Chapter 3 Identification of causal effect

Question from the title:

what is the purpose of this part?
What does Identification mean?

Assume:

Treatment t is binary, for simplicity and compatibility with prior benchmarks (in IHDP and Jobs benchmark, treatment is yes or no). However proposed model does not limit by this (We don’t have benchmark for this so I don’t know if it is true)
joint distribution p (Z, X, t, y) of the latent confounders Z and the observed confounders X can be approximately recovered solely from the observations (X, t, y)

With 2nd assumption, we can’t compute if X has nothing to do with Z. But there are many cases we can. Authors said they show some example in Chapter 2. But in the introduction, we only saw example X is proxy or noise of Z. Besides, authors also list 3 cases:

if X includes three independent views of Z
if Z is categorical and X is a Gaussian mixture model with components determined by X
if Z is comprised of binary variables and X are so-called “noisy-or” functions of Z

Take the last case, Z is the input of X, so X also directly relate to Z. We could conclude that the idea is if Z->X then we can compute it.
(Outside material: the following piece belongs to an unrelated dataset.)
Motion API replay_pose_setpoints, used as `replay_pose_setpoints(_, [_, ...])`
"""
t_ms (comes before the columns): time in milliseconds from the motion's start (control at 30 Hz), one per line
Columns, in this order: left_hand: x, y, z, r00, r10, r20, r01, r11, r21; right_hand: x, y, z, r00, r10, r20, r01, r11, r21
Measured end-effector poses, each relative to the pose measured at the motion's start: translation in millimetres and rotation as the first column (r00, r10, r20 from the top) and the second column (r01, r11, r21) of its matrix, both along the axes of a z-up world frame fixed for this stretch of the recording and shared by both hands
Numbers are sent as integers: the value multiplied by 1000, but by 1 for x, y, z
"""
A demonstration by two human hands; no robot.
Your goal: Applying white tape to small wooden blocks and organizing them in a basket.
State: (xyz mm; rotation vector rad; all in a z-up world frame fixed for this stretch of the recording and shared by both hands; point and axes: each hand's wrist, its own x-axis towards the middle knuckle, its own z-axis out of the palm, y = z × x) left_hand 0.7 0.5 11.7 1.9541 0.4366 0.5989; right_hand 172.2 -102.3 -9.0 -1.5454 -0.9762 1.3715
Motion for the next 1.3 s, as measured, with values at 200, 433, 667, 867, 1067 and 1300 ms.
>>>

In the paper, the authors also talk about VAE could recover many Latent Variable Model, I have read the reference paper, in that paper it’s called Variational Gaussian process (VGP) with similar idea to VAE (encode input -> z and then decode z -> output) VGP can recover discrete mixture of mean-field distributions and recover a form of factor analysis. (I don’t know any of these at this point)

Caveat: optimization process is not guaranteed to achieve the true minimum even if it is within the capacity of the model, similar to the case of classic universal approximation (UA) results for neural networks.

Reading caveat remind us that the reason could be from using NN.

3.1 Identifying individual treatment effect

We care about finding ITE (another name is CATE) and ATE

$I T E(x):=\mathbb{E}[\mathbf{y} | \mathbf{X}=x, d o(\mathbf{t}=1)]-\mathbb{E}[\mathbf{y} | \mathbf{X}=x, d o(\mathbf{t}=0)]$ $A T E:=\mathbb{E}[I T E(x)]$

Identification in our case is result of Pearl’s back-door adjustment. Theorem 1. If we recover p (Z; X; t; y) then we recover the ITE under the causal model in Figure 1.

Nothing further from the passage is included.